The Appeal Division does not rehear evidence

[10] To succeed at the Appeal Division, a claimant must do more than simply disagree with the General Division’s decision. A claimant must also identify specific errors that the General Division made in coming to its decision and explain how those errors, if any, fit into the one or more of the four grounds of appeal permitted under the law. An appeal at the Appeal Division is not meant to be a “redo” of the General Division hearing. It is not enough to present the same evidence and arguments to the Appeal Division in the hope that it will decide your case differently.

The General Division considered the Claimant’s evidence

[11] Whether a claimant has just cause to leave their employment depends on many factors. In this case, the General Division concluded that the Claimant had reasonable alternatives to quitting his job when he did. It came to this conclusion, because it found that the Claimant asked his employer for a lay-off:

  • The employer listed “quit” on the Claimant’s ROE;
  • The employer told the Commission that the Claimant quit because he wanted to return to school; and
  • The employer told the Commission that there was no shortage of work.

[12] Based on these findings, the General Division concluded that the Claimant voluntarily left his job. It found that, even if the employer had agreed to a layoff, the Claimant still had reasonable alternatives to leaving. He could have stayed in the job through winter, even with reduced hours, until he was involuntarily laid off. Or he could have stayed until he found a better employment opportunity.

[13] I see nothing to suggest that the General Division acted unfairly, disregarded evidence, or misinterpreted the law by basing its decision on the above findings. As the General Division rightly noted, having a good reason to leave your job is not the same thing as having just cause to leave your job when reasonable alternatives are available. The Claimant may not agree with how the General Division considered the evidence, but that is not among the grounds of appeal permitted by the law.

The General Division could not consider the delay in filing the Claimant’s ROE

[14] The Claimant criticizes the General Division for failing to consider the fact that his employer prepared and submitted his ROE well after the required five-day deadline.
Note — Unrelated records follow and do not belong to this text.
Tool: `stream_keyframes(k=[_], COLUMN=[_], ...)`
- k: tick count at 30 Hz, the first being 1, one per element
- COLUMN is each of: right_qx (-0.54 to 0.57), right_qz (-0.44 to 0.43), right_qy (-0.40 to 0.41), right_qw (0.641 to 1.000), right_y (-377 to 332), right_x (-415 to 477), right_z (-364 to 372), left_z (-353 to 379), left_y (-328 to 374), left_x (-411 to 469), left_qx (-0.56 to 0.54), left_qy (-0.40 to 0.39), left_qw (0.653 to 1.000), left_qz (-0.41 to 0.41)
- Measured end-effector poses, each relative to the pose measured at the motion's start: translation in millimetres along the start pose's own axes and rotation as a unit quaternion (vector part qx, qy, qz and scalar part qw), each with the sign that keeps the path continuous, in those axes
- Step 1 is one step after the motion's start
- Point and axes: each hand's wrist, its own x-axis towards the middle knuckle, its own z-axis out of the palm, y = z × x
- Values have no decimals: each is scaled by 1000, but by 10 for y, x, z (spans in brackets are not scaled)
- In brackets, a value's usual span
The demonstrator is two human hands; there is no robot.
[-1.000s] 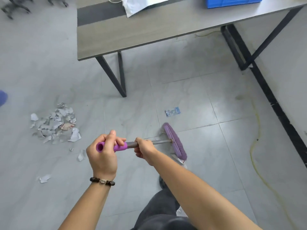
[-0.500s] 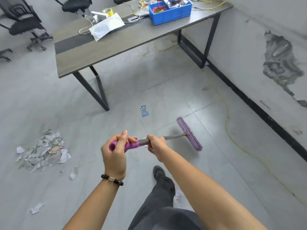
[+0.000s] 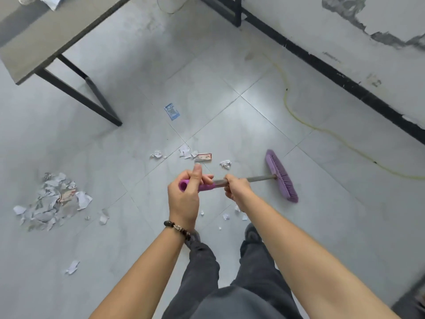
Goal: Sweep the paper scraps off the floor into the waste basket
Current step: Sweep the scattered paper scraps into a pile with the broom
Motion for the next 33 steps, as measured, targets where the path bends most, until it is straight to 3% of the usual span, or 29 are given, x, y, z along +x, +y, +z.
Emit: stream_keyframes(k=[11,16,23,29,33], right_qx=[-23,7,28,31,31], right_qz=[10,-16,-54,-53,-16], right_qy=[-159,-138,-30,38,81], right_qw=[987,990,998,997,996], right_y=[744,922,1091,1361,1633], right_x=[-862,-1300,-1334,-1216,-1118], right_z=[2197,2883,2370,1415,975], left_z=[-2058,-2793,-2827,-2359,-2055], left_y=[116,286,96,-233,-507], left_x=[-532,-617,-688,-794,-846], left_qx=[18,4,-31,-60,-20], left_qy=[164,141,4,-127,-178], left_qw=[980,974,987,988,984], left_qz=[113,178,160,67,18])
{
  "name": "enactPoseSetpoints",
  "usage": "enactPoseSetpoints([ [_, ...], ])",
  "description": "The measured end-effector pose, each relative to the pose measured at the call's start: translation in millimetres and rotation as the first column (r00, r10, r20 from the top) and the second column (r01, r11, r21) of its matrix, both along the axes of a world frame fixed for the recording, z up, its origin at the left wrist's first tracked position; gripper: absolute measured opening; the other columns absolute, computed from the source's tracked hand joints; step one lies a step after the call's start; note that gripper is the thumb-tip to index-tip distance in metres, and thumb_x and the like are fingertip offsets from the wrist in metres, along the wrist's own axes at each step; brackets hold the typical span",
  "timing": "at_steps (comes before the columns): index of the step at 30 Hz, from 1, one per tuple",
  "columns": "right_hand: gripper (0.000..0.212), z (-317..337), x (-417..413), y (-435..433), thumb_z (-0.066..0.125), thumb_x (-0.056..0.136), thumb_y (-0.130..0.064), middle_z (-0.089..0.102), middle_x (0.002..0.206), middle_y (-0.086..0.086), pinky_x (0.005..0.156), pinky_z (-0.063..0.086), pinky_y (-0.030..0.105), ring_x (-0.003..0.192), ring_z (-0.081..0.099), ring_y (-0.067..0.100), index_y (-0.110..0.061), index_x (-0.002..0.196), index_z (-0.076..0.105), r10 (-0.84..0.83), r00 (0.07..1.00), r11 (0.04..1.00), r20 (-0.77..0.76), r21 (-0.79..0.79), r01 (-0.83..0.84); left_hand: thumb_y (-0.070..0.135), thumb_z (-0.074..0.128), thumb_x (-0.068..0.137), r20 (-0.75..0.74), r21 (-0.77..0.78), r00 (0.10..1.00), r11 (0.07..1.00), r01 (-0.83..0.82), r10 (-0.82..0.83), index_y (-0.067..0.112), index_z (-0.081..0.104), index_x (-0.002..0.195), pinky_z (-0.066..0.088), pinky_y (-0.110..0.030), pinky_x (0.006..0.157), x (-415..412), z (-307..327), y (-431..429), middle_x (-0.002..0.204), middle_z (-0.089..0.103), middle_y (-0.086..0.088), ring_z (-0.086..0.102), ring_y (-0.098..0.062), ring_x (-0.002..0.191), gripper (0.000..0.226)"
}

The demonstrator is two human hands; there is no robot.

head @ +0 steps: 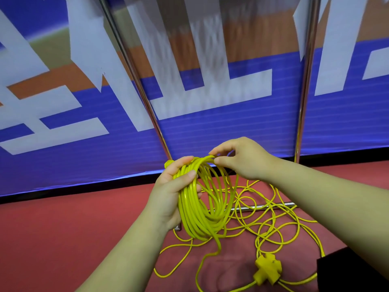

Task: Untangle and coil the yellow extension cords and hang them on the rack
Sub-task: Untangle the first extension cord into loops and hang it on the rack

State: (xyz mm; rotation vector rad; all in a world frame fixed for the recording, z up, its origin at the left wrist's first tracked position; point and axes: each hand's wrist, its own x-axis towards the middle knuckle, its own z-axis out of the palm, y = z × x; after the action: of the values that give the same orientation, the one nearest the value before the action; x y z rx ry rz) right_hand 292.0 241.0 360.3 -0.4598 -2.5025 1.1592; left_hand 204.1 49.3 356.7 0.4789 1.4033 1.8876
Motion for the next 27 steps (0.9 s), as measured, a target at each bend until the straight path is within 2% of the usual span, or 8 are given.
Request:
enactPoseSetpoints([
  [3, 0.007, -6.1, -2.4, 1.4, 0.074, 0.087, -0.032, 0.069, 0.081, -0.019, 0.068, 0.045, 0.019, 0.072, 0.062, -0.004, -0.033, 0.093, 0.078, -0.015, 1.000, 1.000, -0.006, 0.009, 0.015, 0.001, 0.074, 0.068, -0.015, -0.021, 1.000, 0.999, 0.024, -0.025, 0.020, 0.074, 0.109, 0.053, -0.031, 0.053, 3.8, 2.4, -2.5, 0.076, 0.065, -0.015, 0.059, -0.022, 0.053, 0.046],
  [6, 0.006, -8.3, -5.5, -4.3, 0.074, 0.088, -0.030, 0.067, 0.071, -0.023, 0.063, 0.043, 0.008, 0.068, 0.061, -0.010, -0.031, 0.092, 0.078, 0.011, 1.000, 1.000, -0.025, -0.012, -0.011, -0.005, 0.074, 0.065, -0.027, -0.046, 0.998, 0.998, 0.050, -0.051, 0.015, 0.071, 0.115, 0.053, -0.031, 0.051, 9.2, 2.7, -4.8, 0.074, 0.063, -0.016, 0.059, -0.023, 0.052, 0.054],
  [10, 0.009, -6.7, -8.9, -12.2, 0.074, 0.088, -0.026, 0.067, 0.075, -0.023, 0.063, 0.041, 0.004, 0.070, 0.061, -0.014, -0.028, 0.095, 0.079, 0.023, 0.993, 0.999, -0.115, -0.031, -0.026, -0.009, 0.075, 0.069, -0.036, -0.086, 0.998, 0.995, 0.057, -0.060, 0.014, 0.068, 0.121, 0.054, -0.031, 0.051, 9.5, 6.2, -10.6, 0.078, 0.063, -0.018, 0.063, -0.026, 0.056, 0.058],
  [16, 0.027, -8.5, -9.9, -21.4, 0.077, 0.084, -0.022, 0.074, 0.093, -0.015, 0.081, 0.052, 0.018, 0.084, 0.068, -0.004, -0.030, 0.110, 0.074, 0.023, 0.989, 0.994, -0.145, -0.103, -0.038, -0.013, 0.058, 0.085, -0.048, -0.009, 0.997, 0.998, -0.069, 0.068, 0.011, 0.068, 0.109, 0.050, -0.028, 0.045, -4.6, 16.7, -21.4, 0.065, 0.057, -0.016, 0.056, -0.019, 0.046, 0.036],
  [19, 0.027, -13.7, -7.1, -32.8, 0.082, 0.079, -0.017, 0.070, 0.080, -0.009, 0.072, 0.051, 0.023, 0.066, 0.064, 0.003, -0.022, 0.100, 0.066, 0.007, 0.985, 0.969, -0.173, -0.240, -0.049, -0.013, 0.057, 0.084, -0.042, 0.066, 0.988, 0.988, -0.142, 0.145, 0.013, 0.066, 0.106, 0.049, -0.026, 0.045, -16.3, 25.1, -28.8, 0.067, 0.061, -0.012, 0.055, -0.016, 0.047, 0.035],
  [21, 0.029, -22.0, -5.4, -41.1, 0.083, 0.078, -0.012, 0.067, 0.078, -0.003, 0.068, 0.048, 0.029, 0.062, 0.058, 0.007, -0.016, 0.090, 0.057, 0.131, 0.983, 0.928, -0.127, -0.334, -0.167, -0.013, 0.056, 0.085, -0.025, 0.113, 0.981, 0.975, -0.190, 0.194, 0.012, 0.065, 0.105, 0.049, -0.026, 0.045, -23.3, 30.8, -34.3, 0.066, 0.060, -0.012, 0.055, -0.016, 0.045, 0.033],
  [24, 0.036, -41.6, -3.1, -55.1, 0.080, 0.079, -0.002, 0.071, 0.086, 0.010, 0.066, 0.048, 0.026, 0.067, 0.062, 0.007, -0.014, 0.084, 0.046, 0.340, 0.941, 0.871, 0.008, -0.381, -0.311, -0.013, 0.053, 0.088, 0.036, 0.170, 0.967, 0.952, -0.254, 0.252, 0.013, 0.064, 0.103, 0.049, -0.025, 0.044, -34.2, 36.4, -42.6, 0.063, 0.057, -0.012, 0.054, -0.016, 0.043, 0.031],
  [27, 0.040, -63.4, -5.4, -69.6, 0.078, 0.080, -0.004, 0.072, 0.096, 0.008, 0.072, 0.052, 0.031, 0.078, 0.066, 0.012, -0.016, 0.084, 0.040, 0.407, 0.910, 0.851, 0.079, -0.395, -0.347, -0.012, 0.054, 0.088, 0.039, 0.197, 0.950, 0.930, -0.310, 0.308, 0.013, 0.065, 0.101, 0.050, -0.025, 0.047, -44.5, 37.0, -50.4, 0.067, 0.059, -0.010, 0.057, -0.015, 0.049, 0.031],
])
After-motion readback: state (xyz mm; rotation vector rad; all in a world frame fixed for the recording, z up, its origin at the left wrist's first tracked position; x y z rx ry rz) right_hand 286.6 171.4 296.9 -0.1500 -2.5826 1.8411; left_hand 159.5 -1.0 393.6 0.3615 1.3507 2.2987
However, as the General Division correctly recognized, that was a matter outside its jurisdiction.Footnote 5 Moreover, even if the ROE was filed late, I don’t see how the delay affected its accuracy or rendered it less relevant to the essential question in this appeal — whether the Claimant had reasonable alternatives to leaving his employment.

The General Division has the right to weigh evidence as it sees fit

[15] One of the General Division’s roles is to establish facts. In doing so, it is entitled to some leeway in how it weighs evidence. The Claimant may believe that his testimony proved his case, but it was just one of several factors that the General Division had to consider. 
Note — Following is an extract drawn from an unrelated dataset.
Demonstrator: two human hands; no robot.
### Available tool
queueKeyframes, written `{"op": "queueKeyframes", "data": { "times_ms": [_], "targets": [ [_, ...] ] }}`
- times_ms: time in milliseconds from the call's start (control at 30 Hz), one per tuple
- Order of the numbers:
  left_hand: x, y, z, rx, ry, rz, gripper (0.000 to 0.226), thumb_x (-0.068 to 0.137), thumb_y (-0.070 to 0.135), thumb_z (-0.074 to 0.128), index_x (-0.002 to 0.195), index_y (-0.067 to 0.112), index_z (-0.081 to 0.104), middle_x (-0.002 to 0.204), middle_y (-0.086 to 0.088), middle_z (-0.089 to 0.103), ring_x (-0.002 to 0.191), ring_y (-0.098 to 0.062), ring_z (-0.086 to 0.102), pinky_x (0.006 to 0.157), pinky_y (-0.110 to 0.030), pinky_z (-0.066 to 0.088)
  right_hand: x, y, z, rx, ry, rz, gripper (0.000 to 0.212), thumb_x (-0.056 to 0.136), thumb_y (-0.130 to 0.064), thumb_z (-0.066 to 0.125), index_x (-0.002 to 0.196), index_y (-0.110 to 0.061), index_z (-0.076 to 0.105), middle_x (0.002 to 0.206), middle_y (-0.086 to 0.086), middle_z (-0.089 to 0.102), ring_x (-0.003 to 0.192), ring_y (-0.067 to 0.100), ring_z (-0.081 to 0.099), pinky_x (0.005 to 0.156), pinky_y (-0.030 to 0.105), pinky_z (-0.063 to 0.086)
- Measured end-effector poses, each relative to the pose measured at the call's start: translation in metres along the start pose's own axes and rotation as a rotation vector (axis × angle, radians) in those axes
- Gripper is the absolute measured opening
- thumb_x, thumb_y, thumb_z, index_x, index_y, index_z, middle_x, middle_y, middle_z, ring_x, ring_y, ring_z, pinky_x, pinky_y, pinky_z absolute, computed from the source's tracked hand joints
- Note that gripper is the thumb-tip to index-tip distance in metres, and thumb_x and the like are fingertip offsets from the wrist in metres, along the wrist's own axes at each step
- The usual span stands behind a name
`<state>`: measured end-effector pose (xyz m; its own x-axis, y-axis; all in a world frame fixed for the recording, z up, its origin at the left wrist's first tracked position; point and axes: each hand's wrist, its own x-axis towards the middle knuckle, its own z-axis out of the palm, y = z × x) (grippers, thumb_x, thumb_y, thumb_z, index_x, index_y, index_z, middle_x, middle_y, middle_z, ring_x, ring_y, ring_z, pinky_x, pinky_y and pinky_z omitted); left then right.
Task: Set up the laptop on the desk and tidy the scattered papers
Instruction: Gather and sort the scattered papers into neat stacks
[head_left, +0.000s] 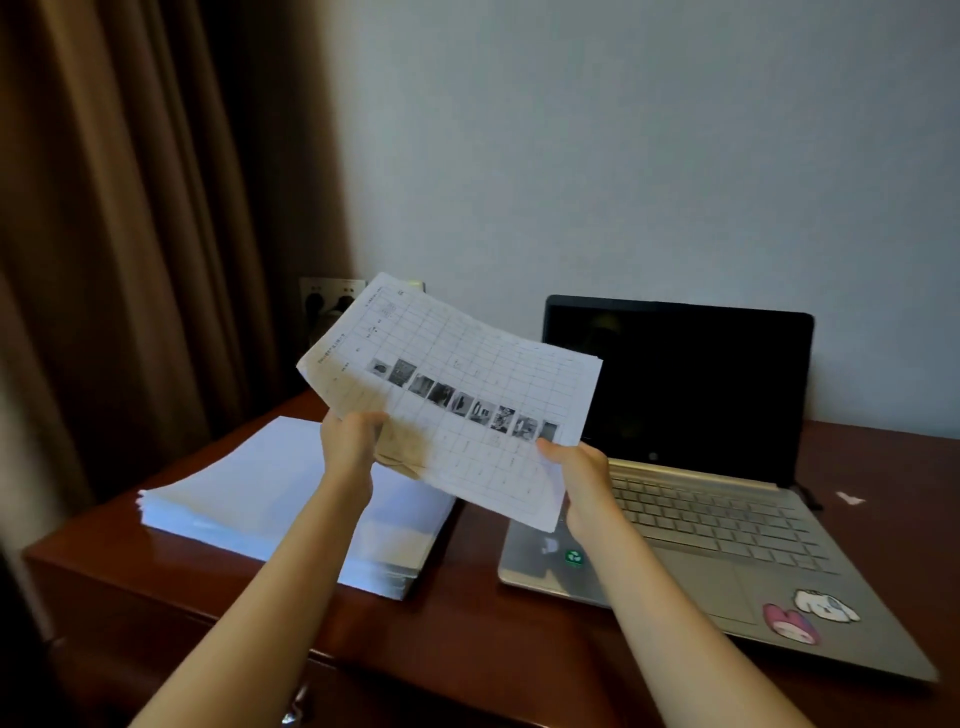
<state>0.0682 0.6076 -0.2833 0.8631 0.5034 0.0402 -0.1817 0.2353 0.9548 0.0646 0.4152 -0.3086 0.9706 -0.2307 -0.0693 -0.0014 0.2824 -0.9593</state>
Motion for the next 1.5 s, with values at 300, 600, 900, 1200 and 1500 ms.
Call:
{"op": "queueKeyframes", "data": {
  "times_ms": [300, 600, 900, 1200, 1500],
  "targets": [
    [0.034, -0.005, -0.073, 0.102, 0.304, 0.025, 0.036, 0.088, -0.009, 0.034, 0.112, 0.01, 0.052, 0.109, -0.008, 0.052, 0.112, -0.029, 0.049, 0.081, -0.033, 0.038, -0.015, 0.03, 0.061, -0.231, -0.255, 0.054, 0.009, 0.085, -0.001, 0.061, 0.09, -0.008, 0.063, 0.08, -0.003, 0.062, 0.075, 0.013, 0.057, 0.056, 0.022, 0.038],
    [0.041, -0.014, -0.107, 0.271, 0.404, 0.079, 0.05, 0.093, -0.006, 0.037, 0.139, 0.012, 0.031, 0.134, -0.012, 0.046, 0.112, -0.027, 0.048, 0.081, -0.035, 0.043, -0.012, 0.048, 0.084, -0.426, -0.327, 0.106, 0.014, 0.083, 0.003, 0.059, 0.077, -0.009, 0.064, 0.072, 0.004, 0.061, 0.06, 0.015, 0.054, 0.046, 0.021, 0.042],
    [0.053, -0.011, -0.121, 1.111, 0.417, 0.431, 0.072, 0.075, -0.009, 0.061, 0.139, 0.013, 0.037, 0.154, -0.022, 0.006, 0.143, -0.037, 0.005, 0.114, -0.046, 0.01, 0.009, 0.065, 0.088, -0.657, -0.133, 0.022, 0.025, 0.049, -0.017, 0.062, 0.071, -0.012, 0.052, 0.087, 0.005, 0.051, 0.085, 0.022, 0.043, 0.059, 0.024, 0.034],
    [0.088, -0.015, -0.133, 1.553, 0.007, 0.091, 0.06, 0.098, 0.027, 0.042, 0.148, 0.005, 0.017, 0.151, -0.017, 0.026, 0.14, -0.035, 0.025, 0.116, -0.045, 0.019, -0.006, 0.036, 0.098, -0.492, -0.134, 0.187, 0.06, 0.087, -0.002, 0.052, 0.14, 0.004, 0.025, 0.133, 0.015, 0.041, 0.106, 0.027, 0.04, 0.08, 0.031, 0.032],
    [0.094, -0.026, -0.137, 1.55, 0.092, -0.048, 0.055, 0.099, 0.04, 0.033, 0.142, 0.006, 0.03, 0.145, -0.018, 0.035, 0.133, -0.035, 0.032, 0.111, -0.048, 0.023, 0.001, 0.023, 0.118, -0.521, -0.107, 0.324, 0.055, 0.087, 0.003, 0.051, 0.139, 0.004, 0.031, 0.142, 0.018, 0.033, 0.124, 0.035, 0.043, 0.095, 0.039, 0.039]
  ]
}}
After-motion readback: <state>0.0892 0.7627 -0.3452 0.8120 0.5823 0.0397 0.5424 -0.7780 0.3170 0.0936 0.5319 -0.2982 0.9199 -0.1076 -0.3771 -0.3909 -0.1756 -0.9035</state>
[16] The Federal Court of Appeal addressed this point in a case called Simpson, in which the claimant argued that the tribunal attached too much weight to selected evidence. In dismissing the application for judicial review, the Court held:

[A]ssigning weight to evidence, whether oral or written, is the province of the trier of fact. Accordingly, a court hearing an appeal or an application for judicial review may not normally substitute its view of the probative value of evidence for that of the tribunal that made the impugned finding of fact.Footnote 6

[17] In this case, the General Division made a full and genuine effort to sort through the relevant evidence and assess its quality. I see no reason to second-guess the General Division’s decision to give some items of evidence more weight than others.

Conclusion

[18] For the above reasons, I find that the appeal has no reasonable chance of success. Permission to appeal is refused.